FORMER Minehead police inspector Keith Bridges will not spend Christmas behind bars after escaping an immediate jail sentence for his part in a car crash which killed four people - including his wife and stepdaughter.

Bridges, the driver of the overloaded vehicle who was drunk and travelling too fast, was given a two-year suspended prison sentence, banned from driving for two years and fined just £180 by a French court for manslaughter, drink-driving and speeding offences.

The 52-year-old, whose automatic 4x4 Cherokee jeep crashed with a total of eight people inside, appeared before a panel of judges at the Tribunal de Grande Instance in Bergerac on Tuesday.

He was said to have shown no emotion as the sentence was handed down.

The horrific accident in June 2006 just 100 metres or so from the Bridges' family home in Berbiguieres in the Dordogne region claimed the lives of Julie-Ann Bridges, her ten-year-old daughter Bethany Lowe, friend Andrew Dyer and his daughter Gabriella, also ten.

Mr Dyer's parents Noel and Mary, who live in Bridgwater, slammed the punishment given to Bridges and said they were very upset by its leniency.

"I wanted justice but this is not justice,"said Mr Dyer. "I thought the British justice system was bad enough but this is ten times worse.

"I don't know what the French court was thinking - it's beyond comprehension."

Mrs Dyer added: "I think it's disgusting. We both thought he deserved a lot more than that.

"Four lives were lost for no reason. He shouldn't have driven that car and as a police officer, he should have been more responsible - I can't get over that."

Andrew Dyer's wife Tracey was seriously injured in the crash but survived along with the couple's other children, Charlotte, then seven, and Keiran, four.

But she has always supported Bridges - who escaped with a broken leg and a hand injury - and after the sentencing said he would live with what had happened for the rest of his life.

"No prison sentence would have made any difference," she said.

She told a jury at an inquest in Taunton in November that she never questioned his ability to drive on the night of the accident and still did not question it.

However, the jury concluded that the accident would not have happened if Bridges had not attempted to negotiate a bend at excessive speed with his judgement "moderately" impaired by alcohol.

The inquest heard that only five of the eight people in the vehicle were wearing seatbelts - the two ten-year-olds were in the boot and Keiran was on Mrs Bridges' lap.

Bridges was also three times over the French drink-drive limit and almost twice the legal limit allowed in Britain.

He was said to have been travelling at around 62mph - some 20 miles above what was considered a safe speed.

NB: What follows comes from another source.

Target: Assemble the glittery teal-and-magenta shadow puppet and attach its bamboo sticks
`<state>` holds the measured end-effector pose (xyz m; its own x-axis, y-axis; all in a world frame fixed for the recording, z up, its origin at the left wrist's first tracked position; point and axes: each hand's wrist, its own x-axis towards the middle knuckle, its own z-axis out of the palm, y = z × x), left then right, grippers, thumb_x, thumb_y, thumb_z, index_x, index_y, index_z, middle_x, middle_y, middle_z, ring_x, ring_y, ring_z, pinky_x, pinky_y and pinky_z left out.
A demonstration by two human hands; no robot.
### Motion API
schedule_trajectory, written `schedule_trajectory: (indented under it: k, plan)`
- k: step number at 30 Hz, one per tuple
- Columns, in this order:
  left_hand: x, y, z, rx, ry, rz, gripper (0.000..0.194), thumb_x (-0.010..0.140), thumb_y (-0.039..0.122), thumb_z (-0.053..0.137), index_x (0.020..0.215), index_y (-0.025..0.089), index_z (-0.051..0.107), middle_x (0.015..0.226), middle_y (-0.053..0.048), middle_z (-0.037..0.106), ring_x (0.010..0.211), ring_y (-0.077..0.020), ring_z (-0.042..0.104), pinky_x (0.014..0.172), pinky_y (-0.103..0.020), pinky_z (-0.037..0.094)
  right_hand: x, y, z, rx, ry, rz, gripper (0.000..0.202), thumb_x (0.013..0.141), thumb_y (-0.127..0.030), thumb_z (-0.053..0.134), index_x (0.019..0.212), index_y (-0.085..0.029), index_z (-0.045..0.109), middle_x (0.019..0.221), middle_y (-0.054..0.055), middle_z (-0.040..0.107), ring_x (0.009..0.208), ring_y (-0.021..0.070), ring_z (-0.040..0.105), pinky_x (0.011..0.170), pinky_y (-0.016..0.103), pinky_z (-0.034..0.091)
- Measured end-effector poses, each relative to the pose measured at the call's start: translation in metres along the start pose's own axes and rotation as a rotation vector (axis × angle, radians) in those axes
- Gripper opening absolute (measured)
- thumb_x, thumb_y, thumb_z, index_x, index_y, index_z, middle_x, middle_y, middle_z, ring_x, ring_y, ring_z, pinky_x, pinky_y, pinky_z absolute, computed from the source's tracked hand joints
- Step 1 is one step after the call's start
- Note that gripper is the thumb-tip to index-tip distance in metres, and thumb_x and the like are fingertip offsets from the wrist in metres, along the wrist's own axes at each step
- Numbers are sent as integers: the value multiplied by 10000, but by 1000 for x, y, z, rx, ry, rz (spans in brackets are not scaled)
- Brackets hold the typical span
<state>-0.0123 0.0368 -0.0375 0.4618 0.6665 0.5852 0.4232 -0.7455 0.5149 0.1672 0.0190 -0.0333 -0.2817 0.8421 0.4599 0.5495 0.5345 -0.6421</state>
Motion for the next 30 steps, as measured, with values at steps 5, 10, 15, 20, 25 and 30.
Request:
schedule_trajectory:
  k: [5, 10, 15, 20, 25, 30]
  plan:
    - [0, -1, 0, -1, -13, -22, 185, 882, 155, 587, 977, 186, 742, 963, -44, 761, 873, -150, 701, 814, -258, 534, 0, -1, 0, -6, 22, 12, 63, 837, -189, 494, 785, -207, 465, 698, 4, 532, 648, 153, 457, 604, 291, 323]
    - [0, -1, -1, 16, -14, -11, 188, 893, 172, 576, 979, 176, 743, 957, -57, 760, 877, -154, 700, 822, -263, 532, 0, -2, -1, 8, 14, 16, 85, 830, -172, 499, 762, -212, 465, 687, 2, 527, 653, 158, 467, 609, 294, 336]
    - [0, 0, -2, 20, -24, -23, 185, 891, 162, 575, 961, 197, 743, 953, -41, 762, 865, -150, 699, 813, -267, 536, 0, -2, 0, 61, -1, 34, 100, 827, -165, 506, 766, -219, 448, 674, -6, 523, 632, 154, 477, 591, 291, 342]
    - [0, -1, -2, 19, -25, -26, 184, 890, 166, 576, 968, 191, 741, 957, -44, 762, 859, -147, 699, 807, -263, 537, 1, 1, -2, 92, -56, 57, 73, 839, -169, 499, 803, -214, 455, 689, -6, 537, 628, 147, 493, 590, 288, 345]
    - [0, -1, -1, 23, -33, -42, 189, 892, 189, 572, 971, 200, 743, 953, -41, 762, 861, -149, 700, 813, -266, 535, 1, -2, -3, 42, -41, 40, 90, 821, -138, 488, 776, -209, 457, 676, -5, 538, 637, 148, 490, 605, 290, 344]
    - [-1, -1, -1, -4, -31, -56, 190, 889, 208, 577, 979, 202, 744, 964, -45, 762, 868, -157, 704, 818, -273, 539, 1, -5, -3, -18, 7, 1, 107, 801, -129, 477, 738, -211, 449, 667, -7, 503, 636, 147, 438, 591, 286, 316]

Bridges had moved to France with his wife and stepdaughter ten months before the accident after retiring from a 30-year career with the Avon and Somerset force.

Long-standing friends the Dyers had been holidaying with them and both families had spent the evening of the crash at the home of Tony and Jenny Fuller, neighbours in the tight knit English community in the Berbiguieres area.

Mr Fuller had made cocktails using a bottle of spirits and between three and four bottles of wine had also been drunk, while his son and Mrs Bridges had shared 22 small bottles of French beer.

The hearing also heard that when the question of who should drive home arose, Bethany and Gabriella offered, saying one would steer and the other would press the pedals.

At the sentencing hearing in France this week, prosecutor Jean-Luc Gadaud said of Bridges: "This was the act of a man who shouldn't have done what he did."

At a short trial three weeks ago, when Bridges first appeared to face the charges against him, he said his thoughts were always with his family and friends who were killed when he lost control of his vehicle and crashed into trees.

He told the court that in hindsight there may have been something he could have done to avoid the crash.

"Every day I try and find out what happened on that night," he said.

"My thoughts are always with my family and friends who have had to suffer as a result of mthis."

Bridges maintained that a defect in the design of the jeep's overdrive system caused the excessive speed of the vehicle.

But investigations by French police failed to find any mechanical faults, while a review of the evidence carried out for West Somerset coroner Michael Rose by a senior collision investigator with the Avon and Somerset police concluded the accident was caused by driver error.

l Bridges was the Minehead-based sector inspector for the last four years of his service but had also been a sergeant in Williton from 1986 to 1988.

He had lived with Julie-Ann, his second wife, and Bethany in Bicknoller and Williton, and Bethany was a former pupil at St Peter's First School and Buckland School in Watchet.